WHAT NEEDS TO BE DONE. Work through the data below and give the number of lines holding the word "Mark", without any other text.

** Opening INFORMATION SUPPLIED block **

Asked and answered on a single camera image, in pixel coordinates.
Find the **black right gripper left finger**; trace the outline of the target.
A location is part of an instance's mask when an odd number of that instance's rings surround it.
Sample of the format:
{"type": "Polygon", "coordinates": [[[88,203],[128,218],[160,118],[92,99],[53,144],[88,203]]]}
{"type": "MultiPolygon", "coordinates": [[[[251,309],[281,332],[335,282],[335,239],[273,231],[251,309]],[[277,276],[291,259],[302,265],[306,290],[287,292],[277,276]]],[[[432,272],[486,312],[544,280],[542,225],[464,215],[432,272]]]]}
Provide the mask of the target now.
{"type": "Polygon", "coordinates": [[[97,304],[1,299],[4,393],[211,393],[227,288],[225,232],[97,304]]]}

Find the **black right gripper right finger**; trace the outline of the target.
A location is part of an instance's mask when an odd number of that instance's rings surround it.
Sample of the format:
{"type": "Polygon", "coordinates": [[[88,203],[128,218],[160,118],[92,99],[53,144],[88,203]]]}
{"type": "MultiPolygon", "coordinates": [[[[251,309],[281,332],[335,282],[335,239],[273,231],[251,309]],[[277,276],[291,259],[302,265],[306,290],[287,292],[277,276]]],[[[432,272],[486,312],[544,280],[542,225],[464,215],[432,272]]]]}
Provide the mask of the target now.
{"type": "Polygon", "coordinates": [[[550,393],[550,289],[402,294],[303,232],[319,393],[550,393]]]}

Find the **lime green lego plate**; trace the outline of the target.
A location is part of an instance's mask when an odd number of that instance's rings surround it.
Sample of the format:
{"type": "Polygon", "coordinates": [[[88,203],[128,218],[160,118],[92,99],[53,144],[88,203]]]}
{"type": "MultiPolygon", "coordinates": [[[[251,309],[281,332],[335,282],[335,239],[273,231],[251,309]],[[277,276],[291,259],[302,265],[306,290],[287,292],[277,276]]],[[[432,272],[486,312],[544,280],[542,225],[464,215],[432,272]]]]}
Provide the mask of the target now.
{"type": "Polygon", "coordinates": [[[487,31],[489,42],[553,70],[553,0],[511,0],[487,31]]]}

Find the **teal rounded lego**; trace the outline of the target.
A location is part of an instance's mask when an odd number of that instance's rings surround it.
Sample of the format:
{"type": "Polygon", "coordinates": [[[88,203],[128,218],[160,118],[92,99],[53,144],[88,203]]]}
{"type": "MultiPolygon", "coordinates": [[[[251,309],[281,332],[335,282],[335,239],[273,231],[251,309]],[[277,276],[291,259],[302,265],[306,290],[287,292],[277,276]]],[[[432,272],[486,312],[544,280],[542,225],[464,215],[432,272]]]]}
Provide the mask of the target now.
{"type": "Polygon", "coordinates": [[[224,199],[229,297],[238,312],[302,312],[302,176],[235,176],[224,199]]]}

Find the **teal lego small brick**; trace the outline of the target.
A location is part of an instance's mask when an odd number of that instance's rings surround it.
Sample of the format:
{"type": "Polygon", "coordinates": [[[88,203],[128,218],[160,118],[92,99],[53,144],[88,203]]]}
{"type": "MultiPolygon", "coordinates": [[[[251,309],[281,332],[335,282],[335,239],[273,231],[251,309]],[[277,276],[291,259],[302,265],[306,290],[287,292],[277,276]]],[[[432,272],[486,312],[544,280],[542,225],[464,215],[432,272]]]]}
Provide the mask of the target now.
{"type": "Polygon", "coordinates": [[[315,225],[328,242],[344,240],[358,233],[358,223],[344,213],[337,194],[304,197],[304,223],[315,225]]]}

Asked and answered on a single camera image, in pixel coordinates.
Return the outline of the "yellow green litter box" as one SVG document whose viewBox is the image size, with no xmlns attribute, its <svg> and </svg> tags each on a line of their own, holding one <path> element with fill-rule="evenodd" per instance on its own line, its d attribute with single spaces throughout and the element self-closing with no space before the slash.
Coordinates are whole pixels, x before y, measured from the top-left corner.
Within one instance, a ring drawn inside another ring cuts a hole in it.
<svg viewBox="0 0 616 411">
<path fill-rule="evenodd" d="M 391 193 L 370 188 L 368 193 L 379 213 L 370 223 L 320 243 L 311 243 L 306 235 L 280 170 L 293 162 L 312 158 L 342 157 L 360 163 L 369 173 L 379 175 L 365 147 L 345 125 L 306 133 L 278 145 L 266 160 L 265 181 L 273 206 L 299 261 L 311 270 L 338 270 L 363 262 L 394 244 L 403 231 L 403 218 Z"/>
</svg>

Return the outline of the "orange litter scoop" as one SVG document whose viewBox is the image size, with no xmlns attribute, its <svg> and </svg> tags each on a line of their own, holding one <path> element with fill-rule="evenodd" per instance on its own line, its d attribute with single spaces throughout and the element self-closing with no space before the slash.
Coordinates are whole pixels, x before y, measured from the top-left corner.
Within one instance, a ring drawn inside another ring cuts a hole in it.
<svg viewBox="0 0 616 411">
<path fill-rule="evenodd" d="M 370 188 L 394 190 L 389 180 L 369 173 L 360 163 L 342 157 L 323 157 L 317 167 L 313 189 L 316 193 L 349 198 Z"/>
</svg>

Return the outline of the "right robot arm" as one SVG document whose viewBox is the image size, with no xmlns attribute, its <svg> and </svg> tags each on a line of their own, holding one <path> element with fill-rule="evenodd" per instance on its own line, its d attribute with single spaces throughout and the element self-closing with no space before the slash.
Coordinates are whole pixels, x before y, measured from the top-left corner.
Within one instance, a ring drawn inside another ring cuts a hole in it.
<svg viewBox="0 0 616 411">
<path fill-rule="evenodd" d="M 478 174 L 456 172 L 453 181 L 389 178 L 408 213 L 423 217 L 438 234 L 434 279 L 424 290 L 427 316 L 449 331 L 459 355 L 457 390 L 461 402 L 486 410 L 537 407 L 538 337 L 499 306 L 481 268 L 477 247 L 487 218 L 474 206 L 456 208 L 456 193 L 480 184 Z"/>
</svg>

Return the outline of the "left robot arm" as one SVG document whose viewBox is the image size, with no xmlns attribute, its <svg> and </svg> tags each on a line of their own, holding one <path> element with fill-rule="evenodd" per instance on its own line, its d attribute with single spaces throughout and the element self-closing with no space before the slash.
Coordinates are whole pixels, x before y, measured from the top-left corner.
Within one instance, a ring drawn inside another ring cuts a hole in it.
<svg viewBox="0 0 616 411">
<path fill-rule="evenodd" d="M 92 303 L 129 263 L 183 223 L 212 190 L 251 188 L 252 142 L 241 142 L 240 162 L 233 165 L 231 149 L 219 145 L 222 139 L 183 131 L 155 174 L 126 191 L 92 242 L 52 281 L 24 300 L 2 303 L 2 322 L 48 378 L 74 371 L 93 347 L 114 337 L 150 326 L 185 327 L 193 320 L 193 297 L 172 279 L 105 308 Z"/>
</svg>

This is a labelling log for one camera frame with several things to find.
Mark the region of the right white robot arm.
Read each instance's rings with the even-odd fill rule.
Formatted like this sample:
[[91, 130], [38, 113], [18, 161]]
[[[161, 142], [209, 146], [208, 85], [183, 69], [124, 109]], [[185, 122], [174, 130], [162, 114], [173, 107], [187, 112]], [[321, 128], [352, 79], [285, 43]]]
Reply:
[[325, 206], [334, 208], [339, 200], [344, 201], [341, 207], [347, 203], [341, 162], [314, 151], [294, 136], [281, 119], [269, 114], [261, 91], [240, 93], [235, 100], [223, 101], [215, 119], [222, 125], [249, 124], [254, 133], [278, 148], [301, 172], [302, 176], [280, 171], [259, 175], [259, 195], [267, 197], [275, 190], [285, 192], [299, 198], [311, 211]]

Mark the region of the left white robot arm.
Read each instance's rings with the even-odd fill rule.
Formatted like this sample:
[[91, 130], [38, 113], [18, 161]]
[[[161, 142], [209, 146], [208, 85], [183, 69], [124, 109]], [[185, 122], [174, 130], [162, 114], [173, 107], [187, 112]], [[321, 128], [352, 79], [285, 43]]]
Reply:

** Closing INFORMATION SUPPLIED block **

PROBLEM SOLUTION. 2